– Гм… Право, не знаю. Может, оттого, что он красивый?
– А на самом деле? Вы решили нарисовать его потому, что он красивый, или потому, что сочли его таковым? Потому что подумали, что это такой вид, который вы хотите нарисовать?
– Трудно сказать.
– В следующий раз остановитесь и задайте себе этот вопрос. Тогда вы можете не получить ожидаемого ответа.
– Я больше не уверен, знаю ли, что хочу нарисовать.
– Тогда, пожалуй, стуит попробовать задуматься о том, почему вы хотите рисовать. Иными словами, для кого. Подумайте о человеке, для которого рисунок предназначается. Это помогает, – предложила она.
– Почему вы вчера бросили меня одного? – спросил он, удивляясь самому себе.
Ханна с осторожной улыбкой протянула Заку альбом:
– Я не бросала.
– Да полно. Признайтесь, что так и было. Это произошло, когда я спросил, есть ли кто-то еще в доме Димити.
– Нет-нет. Просто мне требовалось уйти, вот и все. Правда. В «Дозоре» никого нет, кроме хозяйки. Мне это доподлинно известно.
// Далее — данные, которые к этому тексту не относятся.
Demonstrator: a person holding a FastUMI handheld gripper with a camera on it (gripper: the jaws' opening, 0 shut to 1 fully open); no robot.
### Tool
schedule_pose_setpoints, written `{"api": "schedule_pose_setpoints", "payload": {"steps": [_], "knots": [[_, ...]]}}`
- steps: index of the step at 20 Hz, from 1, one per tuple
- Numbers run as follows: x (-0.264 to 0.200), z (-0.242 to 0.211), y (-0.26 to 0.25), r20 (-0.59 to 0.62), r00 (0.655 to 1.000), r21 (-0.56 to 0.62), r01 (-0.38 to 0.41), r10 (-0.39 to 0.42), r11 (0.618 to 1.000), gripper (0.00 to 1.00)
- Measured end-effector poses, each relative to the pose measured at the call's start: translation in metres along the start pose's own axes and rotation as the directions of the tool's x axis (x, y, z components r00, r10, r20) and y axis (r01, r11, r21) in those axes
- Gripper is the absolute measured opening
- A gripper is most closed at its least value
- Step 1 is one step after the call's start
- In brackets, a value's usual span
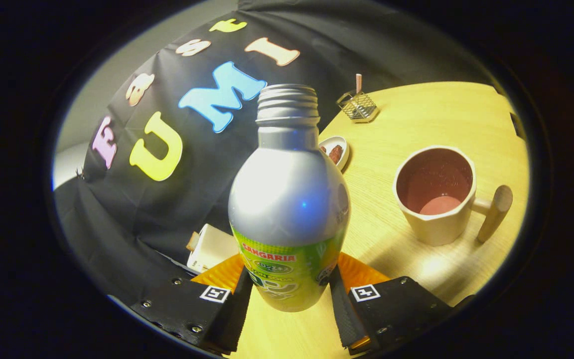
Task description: Take the bottle from table, then pour the juice into the cup, finally place the bottle on the coaster
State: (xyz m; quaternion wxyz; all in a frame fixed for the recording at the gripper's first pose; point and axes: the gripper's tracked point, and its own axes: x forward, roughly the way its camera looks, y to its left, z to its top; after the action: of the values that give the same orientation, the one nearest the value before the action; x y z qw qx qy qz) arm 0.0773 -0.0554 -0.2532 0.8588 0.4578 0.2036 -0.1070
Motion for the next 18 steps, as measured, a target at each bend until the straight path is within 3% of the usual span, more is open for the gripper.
{"api": "schedule_pose_setpoints", "payload": {"steps": [8, 13, 18], "knots": [[0.004, 0.001, -0.011, -0.006, 1.0, 0.2, 0.025, -0.024, 0.979, 0.73], [0.001, -0.002, -0.012, -0.021, 1.0, 0.372, 0.024, -0.017, 0.928, 0.73], [0.0, -0.006, -0.017, -0.059, 0.998, 0.461, 0.033, -0.006, 0.887, 0.73]]}}
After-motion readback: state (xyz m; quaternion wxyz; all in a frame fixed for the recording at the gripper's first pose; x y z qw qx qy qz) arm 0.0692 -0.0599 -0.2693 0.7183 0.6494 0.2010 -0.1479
– Вы поднимались на второй этаж?
– Эй, я думала, вы пришли ради экскурсии по ферме, а не для того, чтобы допрашивать меня о соседях! – Она чуть было не отвернулась от него, но Зак схватил ее за локоть. Правда, тут же отпустил, пораженный худобой руки под тканью блузки. И ее теплом.
– Извините, – проговорил он. – Просто я совершенно уверен, что там кто-то находится.
Ханна, казалось, хорошенько подумала, прежде чем ответить.
– Я ходила наверх. И там никто не живет, кроме Димити, – заверила она. – А теперь говорите: нужна вам экскурсия или нет?
Какое-то мгновение она строго смотрела на него, выгнув брови, но как-то так получалось, что даже самое свирепое выражение лица хозяйки фермы вызывало у Зака лишь улыбку.
Зимние месяцы прошли как в тумане. Ноющие пальцы рук, онемевшие ступни. Димити носила тяжелые башмаки, кожа которых стала дубовой от старости и непогоды. Они были ей чересчур велики – их позабыл в «Дозоре» гость, пулей вылетевший через заднюю дверь, когда услышал, как его жена ломится в коттедж. Он за ними не вернулся, и они достались Димити. Однако ее носки проносились на пальцах и пятках, а штопки хватало не больше чем на пару дней. В грубых башмаках было холодно, и они постоянно набивали мозоли. Когда Димити встречалась с Уилфом Кулсоном на сеновале Бартонов, она плюхалась в рыхлое сено, стягивала обувь и изо всех сил растирала ступни, чтобы они опять стали теплыми.
– Если хочешь, я сделаю это. Мои руки теплее, – предложил Уилф однажды, когда на улице с неба падал ледяной дождь.
В сырую погоду Бартон держал скот в хлеву под сеновалом. Вода почти не уходила с его полей, и земля в дождь превратилась бы под копытами стада в непроходимое болото. Тепло от коров поднималось кверху, заполняло сеновал и смешивалось со сладковатым густым запахом навоза. Если зарыться в сено, то можно было почувствовать тепло – даже в то время года, когда казалось, что солнце навсегда останется слабым и бледным.